The first large wind machine to generate electricity was installed in Ohio, in 1888, use of 25 kW machines throughout Denmark was widespread (Kaldellis and Zafirakis, 2011). In Denmark, the Gedser mill 200 kW three-bladed upwind rotor wind turbine operated successfully until the early 1960s, while in Germany, a series of advanced horizontal-axis designs were developed. One of the most important milestones of the wind energy history coincides with the USA government involvement in the wind energy research and development. On the other hand, in northern Europe wind farm installation increased steadily through the 80s and 90s after 1990 most market activity shifted to Europe. In the last 20 years, wind energy is at the front line of the global scene from all over the world regions (Kaldellis and Zafirakis, 2011). Reducing maintenance and operation requirements push the development of maintenance strategies. Wind energy installations are leading all other forms of new energy installations in U.S. and Europe. To increase the capacity and meet the expectations, wind energy should be reliable. Structural health monitoring plays critical role in making this goal successful (Butterfield et al., 2009). Currently, condition-monitoring systems are used in all multimegawatt turbines. Site maintenance workers are learning how to use the complex information provide by wind turbines in their operational strategies. Those methods help to improve maintenance efficiency, minimize downtime and maximize energy production. However, damage rate prediction for wind turbines is very difficult. Further, blades and other major components require unexpected maintenance and they are not monitored. This is due to the lack of an effective method. Sometimes performance, control settings and faults on turbines can be compared to detect the faults. This technique can be quite powerful but always requires a skilled technician or an engineer to investigate the fault. This process is aided by a Supervisory Control and Data Acquisition (SCADA) systems. However, to determine the best strategies for correcting the problem and to diagnose the problems, expert systems are needed (Butterfield et al., 2009).

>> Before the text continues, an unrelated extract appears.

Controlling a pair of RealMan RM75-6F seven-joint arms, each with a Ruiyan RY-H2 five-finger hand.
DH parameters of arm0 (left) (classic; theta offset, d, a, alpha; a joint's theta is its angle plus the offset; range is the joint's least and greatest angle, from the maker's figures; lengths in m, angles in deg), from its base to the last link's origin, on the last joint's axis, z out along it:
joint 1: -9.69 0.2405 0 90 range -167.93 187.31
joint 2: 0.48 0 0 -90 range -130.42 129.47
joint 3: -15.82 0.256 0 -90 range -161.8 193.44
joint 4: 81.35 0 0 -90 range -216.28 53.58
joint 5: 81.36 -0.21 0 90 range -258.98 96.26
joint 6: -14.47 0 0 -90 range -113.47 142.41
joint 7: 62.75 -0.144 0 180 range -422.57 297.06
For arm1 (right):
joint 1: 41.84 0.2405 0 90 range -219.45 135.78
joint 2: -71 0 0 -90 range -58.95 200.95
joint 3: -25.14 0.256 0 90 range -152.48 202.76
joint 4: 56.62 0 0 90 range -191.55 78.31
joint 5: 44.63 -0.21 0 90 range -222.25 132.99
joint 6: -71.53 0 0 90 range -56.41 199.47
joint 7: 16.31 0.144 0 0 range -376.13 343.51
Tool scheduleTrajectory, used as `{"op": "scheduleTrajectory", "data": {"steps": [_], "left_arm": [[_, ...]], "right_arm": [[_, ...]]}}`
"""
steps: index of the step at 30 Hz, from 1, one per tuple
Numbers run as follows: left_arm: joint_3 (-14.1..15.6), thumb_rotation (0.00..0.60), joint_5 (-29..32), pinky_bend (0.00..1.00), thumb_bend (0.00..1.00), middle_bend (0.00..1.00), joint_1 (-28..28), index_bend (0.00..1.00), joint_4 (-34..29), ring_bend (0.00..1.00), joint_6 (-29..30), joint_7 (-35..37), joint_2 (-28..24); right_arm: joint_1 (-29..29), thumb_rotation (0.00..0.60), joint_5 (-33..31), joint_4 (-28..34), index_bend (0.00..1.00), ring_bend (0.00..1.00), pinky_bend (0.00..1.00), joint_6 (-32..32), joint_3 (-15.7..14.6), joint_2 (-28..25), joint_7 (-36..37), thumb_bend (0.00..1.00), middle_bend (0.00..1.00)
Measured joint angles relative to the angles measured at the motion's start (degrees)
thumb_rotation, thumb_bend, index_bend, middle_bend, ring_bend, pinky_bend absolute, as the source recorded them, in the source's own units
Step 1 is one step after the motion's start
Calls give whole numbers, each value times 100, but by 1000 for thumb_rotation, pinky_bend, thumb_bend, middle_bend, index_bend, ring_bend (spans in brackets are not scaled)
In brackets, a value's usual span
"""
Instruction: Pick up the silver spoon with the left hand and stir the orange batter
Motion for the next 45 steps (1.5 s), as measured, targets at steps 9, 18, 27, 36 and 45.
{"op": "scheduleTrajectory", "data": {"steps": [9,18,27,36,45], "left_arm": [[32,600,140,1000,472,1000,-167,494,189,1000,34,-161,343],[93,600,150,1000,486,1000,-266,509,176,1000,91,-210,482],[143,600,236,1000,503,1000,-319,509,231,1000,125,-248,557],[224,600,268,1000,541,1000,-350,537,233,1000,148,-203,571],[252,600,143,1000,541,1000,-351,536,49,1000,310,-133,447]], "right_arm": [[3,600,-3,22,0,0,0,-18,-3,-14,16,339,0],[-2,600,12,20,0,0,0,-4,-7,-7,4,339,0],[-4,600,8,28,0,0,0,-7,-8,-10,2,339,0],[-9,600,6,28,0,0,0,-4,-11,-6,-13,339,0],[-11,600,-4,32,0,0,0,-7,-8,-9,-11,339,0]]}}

The field of wearable computing aims to take place in our everyday life. Smart glasses offer an exciting new way of integrating technology in our everyday lives and marks the beginning of new era in computing. The growing demand for technologies allows remote collaboration. Conversations during collaborative physical tasks include identification of target objects, description of actions to be performed and confirmation of the actions that have been performed successfully (Fussel et al., 2003). To support a machine user in a remote collaborative physical task, both, a mobile and a stationary device are needed. Such a system is called a shared vision system (SVS) and the system supports two people to solve a problem from different places. This system, which is the integration of multimodal user interfaces, is a solution to reduce the complexity of human machine interfaces and to reduce the errors and SVS can provide a reliable support for qualified and less qualified users (Höge, 2011).